TASK: Look for "please" in the records and copy every line that has it.

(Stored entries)
┌──

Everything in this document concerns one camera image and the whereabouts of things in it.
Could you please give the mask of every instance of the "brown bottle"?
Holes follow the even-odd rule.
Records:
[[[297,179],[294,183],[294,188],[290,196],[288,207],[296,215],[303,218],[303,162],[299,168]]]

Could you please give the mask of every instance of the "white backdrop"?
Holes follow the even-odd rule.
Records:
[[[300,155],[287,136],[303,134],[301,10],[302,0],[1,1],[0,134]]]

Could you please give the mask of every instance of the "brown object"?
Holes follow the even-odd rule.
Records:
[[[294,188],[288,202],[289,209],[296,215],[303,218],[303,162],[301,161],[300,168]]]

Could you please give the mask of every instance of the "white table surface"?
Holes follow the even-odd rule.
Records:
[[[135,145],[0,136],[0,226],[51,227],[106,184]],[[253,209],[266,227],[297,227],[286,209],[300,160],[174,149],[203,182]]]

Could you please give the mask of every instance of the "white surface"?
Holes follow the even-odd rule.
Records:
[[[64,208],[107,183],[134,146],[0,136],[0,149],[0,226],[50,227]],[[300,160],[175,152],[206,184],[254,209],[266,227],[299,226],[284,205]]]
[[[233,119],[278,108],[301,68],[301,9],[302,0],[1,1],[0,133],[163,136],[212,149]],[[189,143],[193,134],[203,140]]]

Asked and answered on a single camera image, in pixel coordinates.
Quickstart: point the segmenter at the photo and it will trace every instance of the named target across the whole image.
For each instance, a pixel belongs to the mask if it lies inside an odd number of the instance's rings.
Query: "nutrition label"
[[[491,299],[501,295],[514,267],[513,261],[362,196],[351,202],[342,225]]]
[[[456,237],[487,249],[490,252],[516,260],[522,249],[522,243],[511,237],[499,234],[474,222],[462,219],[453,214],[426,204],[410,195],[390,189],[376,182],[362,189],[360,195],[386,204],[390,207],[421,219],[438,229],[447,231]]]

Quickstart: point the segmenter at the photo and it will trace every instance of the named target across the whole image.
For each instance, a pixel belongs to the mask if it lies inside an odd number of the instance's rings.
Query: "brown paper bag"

└──
┌──

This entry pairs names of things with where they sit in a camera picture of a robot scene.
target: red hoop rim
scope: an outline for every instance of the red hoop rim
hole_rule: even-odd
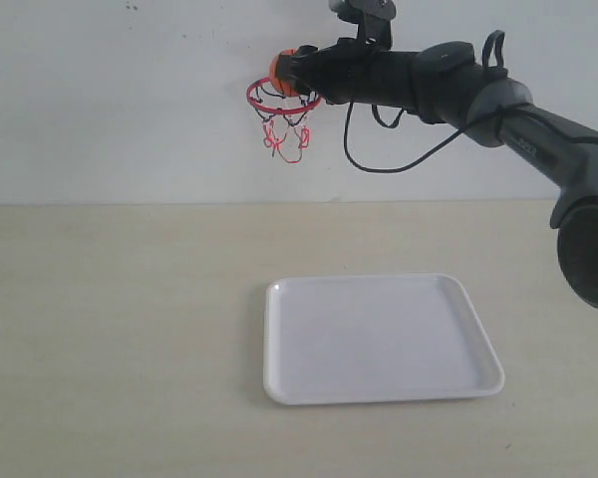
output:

└──

YOUR SOLUTION:
Could you please give the mask of every instance of the "brown bottle"?
Could you please give the mask of every instance of the "white backdrop"?
Could you please give the mask of every instance of the "brown object"?
Could you please give the mask of every instance of the "white table surface"?
Could you please give the mask of every instance of the "white surface"?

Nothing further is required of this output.